Te visten con traje y corbata negros, te peinan duro y apretado, hoy vas a ver a tu primer muerto real. Aprendes una nueva palabra: sepelio. En la boca, cuando la pronuncias, tiene la textura car­no­sa y ligeramente grasa de una patata cocida, pelada.

No fue así: retiro lo dicho. Falleció de viejo, mucho más tarde, en una residencia de ancianos, sin acordarse de nada, ahogado con un hueso de aceituna. Murió sin molestar a nadie, a una hora cómoda para todo el mundo. En otra versión de la historia, todavía vive. Yo, que escribo esto, le permito seguir viviendo, tantos años después. Consigo que salga de su tumba, con su hueso de aceitu­na bailándole en la mejilla, y recupere el aliento, el lenguaje es capaz de eso, de lo imposible, levántate y anda. Aprovecha la ocasión y huye, sal co­rrien­do, supervisor, no te detengas. Vive. Cambia de pro­fe­sión, de país, de sexo, hazte músico ca­lle­je­ro o madre superiora. ¿No sería Dios, aquel hombre? O al menos una es­pe­cie de subdios de tercera categoría, enviado para ocuparse de todo el papeleo pendiente. Aquel funcionario tenía la ex­clu­si­vi­dad de las palabras. Podía con­se­guir que el reloj detuviese sus manecillas con solo chasquear los dedos. Podía duplicar, si así se le an­to­ja­ba, los cursos. Podía separar amigos, disolver fa­mi­lias, alborotar calendarios. Podía enviar niños al pasado (y quizá tam­bién al futu­ro), en misiones de­li­ran­tes, como astronautas del tiempo.

Un niño es demasiado tiempo.

Tres moscas chinas en un baño público son demasiadas. Sobra una.
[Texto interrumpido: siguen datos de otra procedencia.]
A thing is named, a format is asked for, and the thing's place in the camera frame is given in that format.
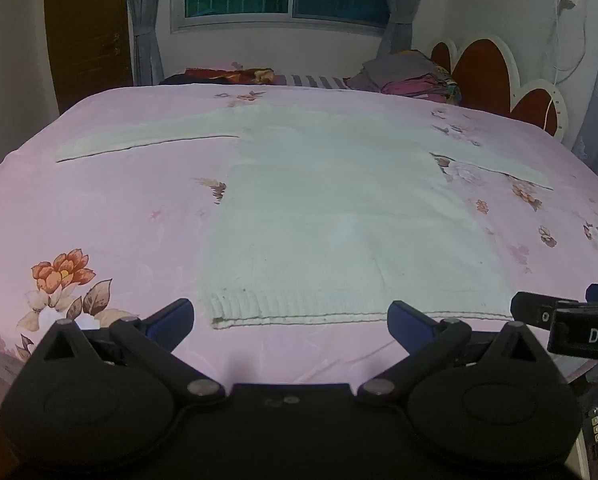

Respuesta correcta: para nombrar la perplejidad se necesitan muchas palabras. Todas.

Quemarlo todo.

Oh boy oh boy oh boy.

Se enciende se apaga se enciende.

Ahora tengo una casa propia en Detroit, regalada por el gobierno. Una casa amarilla, regular, sin cimientos ni calefacción ni agua corriente. La bomba de calor está en el sótano, pero no conviene encenderla por precaución. Just in case. No es tan malo como puede parecer. Me distraigo oyendo pasar el sonido antiguo de los trenes, ninguno de los cuales para. Los trenes que uno oye pasar a lo lejos nunca son los que paran; solo paran los otros. Respiro plumas, que flotan en el aire dulzón. Siguen lloviendo gallinas. En el buzón del patio, atra­gan­ta­do con la ho­ja­ras­ca pro­pa­gan­dís­tica de clínicas de desintoxicación y control de plagas, figura un nombre medio ilegible, el del anterior pro­pie­ta­rio, que no logro des­ci­frar. No es asunto mío, y quizá no sea el de nadie. En­tre­cerrando los ojos, bajo la luz de barniz llu­vio­so de las cuatro de la tarde, podría distinguirse Fer, o Fido o cualquier otro. Así y todo, es una casa. Cuatro paredes. De mo­men­to no puedo aspirar a nada mejor, ya digo. Y está en Detroit.